The American public may be reluctant to get vaccinated against the pandemic H1N1 influenza virus, but they are certain about one thing -- they want their healthcare providers to get immunized. A new survey by researchers at the University of Michigan's Mott Children's Hospital found that 87% of 2,365 adults polled believed that healthcare workers should be required to be vaccinated. "The public clearly expects health care workers to lead by example," said Dr. Matthew Davis, director of the poll.
Only 38% of the healthcare workers, however, said that they were likely to do so. Their reasons were confusing, at best.
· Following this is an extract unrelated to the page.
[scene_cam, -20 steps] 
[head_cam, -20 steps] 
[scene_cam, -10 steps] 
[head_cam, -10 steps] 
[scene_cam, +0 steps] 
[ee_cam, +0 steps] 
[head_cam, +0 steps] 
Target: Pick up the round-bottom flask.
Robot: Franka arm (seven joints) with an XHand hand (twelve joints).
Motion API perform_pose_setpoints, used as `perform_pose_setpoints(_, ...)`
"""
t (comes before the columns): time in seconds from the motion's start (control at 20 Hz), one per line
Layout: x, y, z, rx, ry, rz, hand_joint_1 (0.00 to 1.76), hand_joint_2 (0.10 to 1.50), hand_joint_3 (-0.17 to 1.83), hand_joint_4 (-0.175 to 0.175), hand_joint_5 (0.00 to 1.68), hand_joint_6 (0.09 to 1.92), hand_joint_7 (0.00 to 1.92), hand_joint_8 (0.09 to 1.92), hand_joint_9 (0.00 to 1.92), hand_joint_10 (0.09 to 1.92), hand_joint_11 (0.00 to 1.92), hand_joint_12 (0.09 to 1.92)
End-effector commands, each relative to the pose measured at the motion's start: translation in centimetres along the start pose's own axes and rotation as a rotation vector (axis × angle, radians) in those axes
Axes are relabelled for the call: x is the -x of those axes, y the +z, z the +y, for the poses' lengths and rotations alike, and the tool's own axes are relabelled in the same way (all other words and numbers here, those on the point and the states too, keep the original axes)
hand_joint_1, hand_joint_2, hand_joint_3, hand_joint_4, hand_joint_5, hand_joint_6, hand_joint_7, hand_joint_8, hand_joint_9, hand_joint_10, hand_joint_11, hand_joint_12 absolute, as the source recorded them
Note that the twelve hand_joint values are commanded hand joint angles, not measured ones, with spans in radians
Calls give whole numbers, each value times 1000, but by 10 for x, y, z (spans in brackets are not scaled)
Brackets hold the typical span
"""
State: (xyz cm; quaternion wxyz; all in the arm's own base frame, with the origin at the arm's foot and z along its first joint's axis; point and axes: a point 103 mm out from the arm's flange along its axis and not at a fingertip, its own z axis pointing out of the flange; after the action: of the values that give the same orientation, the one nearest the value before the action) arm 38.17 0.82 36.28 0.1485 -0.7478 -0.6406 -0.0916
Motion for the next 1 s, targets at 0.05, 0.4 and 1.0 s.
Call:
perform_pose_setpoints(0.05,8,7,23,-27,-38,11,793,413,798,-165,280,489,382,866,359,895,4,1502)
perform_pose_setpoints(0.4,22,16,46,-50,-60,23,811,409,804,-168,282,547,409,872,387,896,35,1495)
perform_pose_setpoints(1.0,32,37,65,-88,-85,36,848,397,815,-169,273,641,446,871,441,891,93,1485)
Many said they did not need to be vaccinated because there are drugs -- particularly the antiviral drug Tamiflu -- to treat the illness if it develops. Others said that they planned to get the seasonal flu vaccine and that it would protect them from swine flu.
The latter rationale is completely wrong. Studies have shown that vaccination for seasonal flu provides no protection against swine flu whatsoever. "In addition, relying on medications to treat H1N1 flu is a gamble" because resistance to the drug is likely to develop and there may not be adequate supplies if a severe outbreak occurs, Davis said.
The Times receives many e-mails from anti-vaccine folks arguing that healthcare workers are refusing to get vaccinated "because they know something about the vaccine that the public doesn't." What really seems to be the case, however, is that they know less about the flu than most citizens.